Ein Löffelchen Honig kann soviel bewirken. Oder ein Schuss Milch. Oder ein gutes Lied. So summt man es vor sich her, während man in seinem Kaffee rührt und die Zeit vergeht wie im Fluge und die Andere, die dazu sich gesellte muss bald gehen, denn ihr Zug der flog bald davon. Zu einer anderen Zeit. Einem anderen Bahnhof vielleicht. Und die eigene Bahn? Vielleicht steht sie schon dort oben auf einem der Gleise und wartet schnaufend. Vielleicht müsste man nur hinaufgehen und schauen und einsteigen und die Türen schließen selbsttätig und der nächste Halt steht auch schon fest. Aber man zuckt nur staunend mit den Schultern: »Wie soll ich denn schauen? Eine Bahnsteigkarte habe ich nicht.« Und die Menschen surren geschäftig um einen herum und vorbei wie die Bienen. Und über Einem schießen die Züge aus ihren Gleisen. Katapultieren sich über die Rampen, um in einem lichten Tor zu den Dimensionen zu verschwinden. Den anderen, unbekannten Dimensionen. Denn dieser Bahnhof ist kein gewohnter Bahnhof. Kein linearer Bahnhof, so wie man es gewohnt ist. Die Anzeigen über den Gleisen zeigen ungeahnte Orte. Und ihre Namen wechseln ständig. Sie heißen »Glückliche Kindheit« und »Urlaub am See«, »Erste Liebe« und »Letzter Kuss«, »Ehrgeiz« und »Falsche Hoffnung«.

Dann kommt es vor, dass sich Eine zu Einem setzt. Einer setzt sich, die andere saß sich davor, so setzt er sich dazu. Oder umgekehrt. Vollkommen willkürlich. Zum Kaffee — dazu. Da sitzt man also beim Kaffee und es kommt vor, dass man über seine Definierbarkeit philosophiert. Die eigene und die des Kaffees. Es kommt vor, dass die Zeiten richtig sind und die Reisenden den Kaffee einfach mögen, denn es ist der richtige Kaffee zu einer guten Zeit. Dann freuen sie sich über den Kaffee und sind redselig und tauschen sich aus. Dann möchten sie, dass dieser Moment nie vergeht und das tut er auch nicht. Die Menschen vergehen. Der Moment bleibt. Und man freut sich, wenn man hier sitzt. In seinem Zeitreisebahnhof sitzt. Mit einem Kaffee. Einem dunklen, schwarzen Kaffee.

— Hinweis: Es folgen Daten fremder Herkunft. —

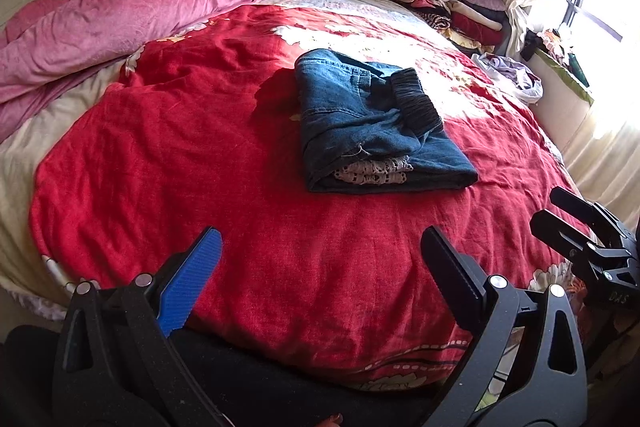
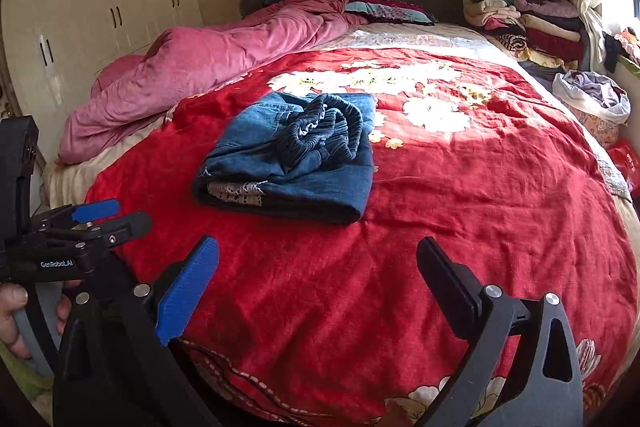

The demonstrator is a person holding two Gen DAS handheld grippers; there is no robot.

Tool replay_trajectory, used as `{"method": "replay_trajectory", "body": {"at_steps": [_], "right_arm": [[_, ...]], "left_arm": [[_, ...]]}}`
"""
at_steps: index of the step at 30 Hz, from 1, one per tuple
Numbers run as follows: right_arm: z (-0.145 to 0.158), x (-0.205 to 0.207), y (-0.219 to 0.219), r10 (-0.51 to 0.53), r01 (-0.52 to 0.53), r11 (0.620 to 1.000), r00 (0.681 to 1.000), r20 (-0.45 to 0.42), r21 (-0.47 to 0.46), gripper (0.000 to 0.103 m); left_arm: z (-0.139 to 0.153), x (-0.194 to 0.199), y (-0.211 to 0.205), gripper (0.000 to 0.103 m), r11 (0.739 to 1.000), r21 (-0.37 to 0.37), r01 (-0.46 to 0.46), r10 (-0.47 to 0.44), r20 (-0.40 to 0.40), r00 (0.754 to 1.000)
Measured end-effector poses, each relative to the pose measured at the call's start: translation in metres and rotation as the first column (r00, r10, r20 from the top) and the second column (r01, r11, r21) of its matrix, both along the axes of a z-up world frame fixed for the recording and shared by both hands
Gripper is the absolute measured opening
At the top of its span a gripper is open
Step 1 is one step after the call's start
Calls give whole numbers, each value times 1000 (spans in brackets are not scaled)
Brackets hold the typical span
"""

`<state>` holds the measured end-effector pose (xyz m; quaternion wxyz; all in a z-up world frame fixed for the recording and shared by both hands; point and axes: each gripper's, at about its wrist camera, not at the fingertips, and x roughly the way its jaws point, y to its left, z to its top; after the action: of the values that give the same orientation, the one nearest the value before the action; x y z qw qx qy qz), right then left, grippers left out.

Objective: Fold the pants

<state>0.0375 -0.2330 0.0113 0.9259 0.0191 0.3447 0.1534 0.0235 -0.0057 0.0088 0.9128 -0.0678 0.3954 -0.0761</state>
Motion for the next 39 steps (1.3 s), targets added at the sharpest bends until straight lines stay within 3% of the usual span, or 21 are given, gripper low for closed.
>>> {"method": "replay_trajectory", "body": {"at_steps": [39], "right_arm": [[1, -1, -4, -22, 22, 1000, 1000, -4, 4, 99]], "left_arm": [[-1, 0, 1, 93, 1000, 23, -4, 4, -10, 1000]]}}
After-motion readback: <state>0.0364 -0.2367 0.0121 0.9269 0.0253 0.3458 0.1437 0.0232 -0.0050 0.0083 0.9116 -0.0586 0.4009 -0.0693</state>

Wenn man hier also in seinem Zeitreisebahnhof sitzt mit einem Kaffee und zurück reist zu diesen besonderen Momenten. Mit einem silbrigen Löffel in ihnen schwelgend zu rühren und die Lieder zu summen, die sie begleitet haben.

♹ Ende
Jedes Ende ist auch ein Anfang sagt man und es gibt nichts, das man ewig haben kann.